O Brasil registrou um novo recorde na produção de petróleo e gás natural em março, alcançando a marca de 5,531 milhões de barris de óleo equivalente por dia (boe/d). O volume supera o desempenho de fevereiro, que havia atingido 5,304 milhões de boe/d, em um momento de instabilidade no mercado internacional provocada pelo conflito envolvendo o Irã.
Os dados foram publicados nesta segunda-feira (4) pela Agência Nacional do Petróleo, Gás Natural e Biocombustíveis (ANP). A unidade boe/d padroniza a produção ao converter o volume de gás natural em energia equivalente a um barril de petróleo, permitindo a soma total da extração.
Desempenho por modalidade
A extração de óleo cru chegou a 4,247 milhões de barris diários em março, um crescimento de 4,6% frente a fevereiro e de 17,3% em relação ao mesmo mês de 2025. Já a produção de gás natural totalizou 204,11 milhões de metros cúbicos por dia, um avanço de 3,3% no comparativo mensal e de 23,3% ante o ano anterior.
O pré-sal permanece como o motor dessa expansão, sendo responsável por 79,9% de toda a produção nacional. A região somou 4,421 milhões de boe/d, estabelecendo seu próprio recorde produtivo. O campo de Búzios, na Bacia de Santos, lidera a extração de petróleo, enquanto o campo de Mero detém o maior volume de gás natural.
Infraestrutura e novos projetos
A Petrobras, operando sozinha ou em consórcios, respondeu por 88,23% do total extraído no país. O desempenho foi impulsionado pela plataforma Almirante Tamandaré, em Búzios, que contribuiu com 186 mil barris diários. O setor ganha fôlego adicional em maio com o início das operações da plataforma P-79, também localizada em Búzios.
A entrada em operação da P-79 foi antecipada em três meses e possui capacidade para processar 180 mil barris de óleo e 7,2 milhões de metros cúbicos de gás por dia.

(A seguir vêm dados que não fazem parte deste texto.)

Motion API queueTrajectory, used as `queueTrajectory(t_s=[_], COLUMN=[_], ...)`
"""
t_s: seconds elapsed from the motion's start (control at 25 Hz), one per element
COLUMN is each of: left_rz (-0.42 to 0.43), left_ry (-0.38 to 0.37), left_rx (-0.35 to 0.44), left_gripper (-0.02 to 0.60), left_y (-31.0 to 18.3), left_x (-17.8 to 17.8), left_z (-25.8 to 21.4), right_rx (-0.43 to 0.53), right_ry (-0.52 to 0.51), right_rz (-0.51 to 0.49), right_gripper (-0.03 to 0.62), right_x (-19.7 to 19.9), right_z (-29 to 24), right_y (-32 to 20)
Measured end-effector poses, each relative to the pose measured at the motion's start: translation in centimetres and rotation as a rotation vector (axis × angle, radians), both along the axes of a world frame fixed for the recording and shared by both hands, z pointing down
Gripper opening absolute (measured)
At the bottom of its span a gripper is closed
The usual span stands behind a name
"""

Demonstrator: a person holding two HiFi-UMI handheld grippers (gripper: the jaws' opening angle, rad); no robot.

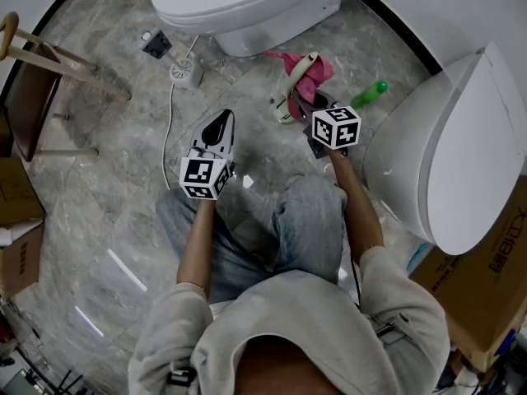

O movimento estratégico visa ampliar a soberania energética diante do cenário internacional.
Impacto do conflito no Oriente Médio
A escalada da guerra no Irã, após ataques de Estados Unidos e Israel, gerou um choque de oferta no mercado global. O bloqueio ao Estreito de Ormuz, por onde transitava cerca de 20% da produção mundial de petróleo, interrompeu o fluxo logístico e pressionou os preços. O barril do tipo Brent, referência internacional, saltou de US$ 70 para US$ 114 nos últimos dois meses.
Como o petróleo é uma commodity negociada globalmente, a escassez reflete diretamente nos preços internos. Para mitigar os impactos dessa alta nos derivados, o governo brasileiro tem adotado medidas como a isenção de impostos e a concessão de subsídios a produtores e importadores, buscando estabilizar o mercado doméstico.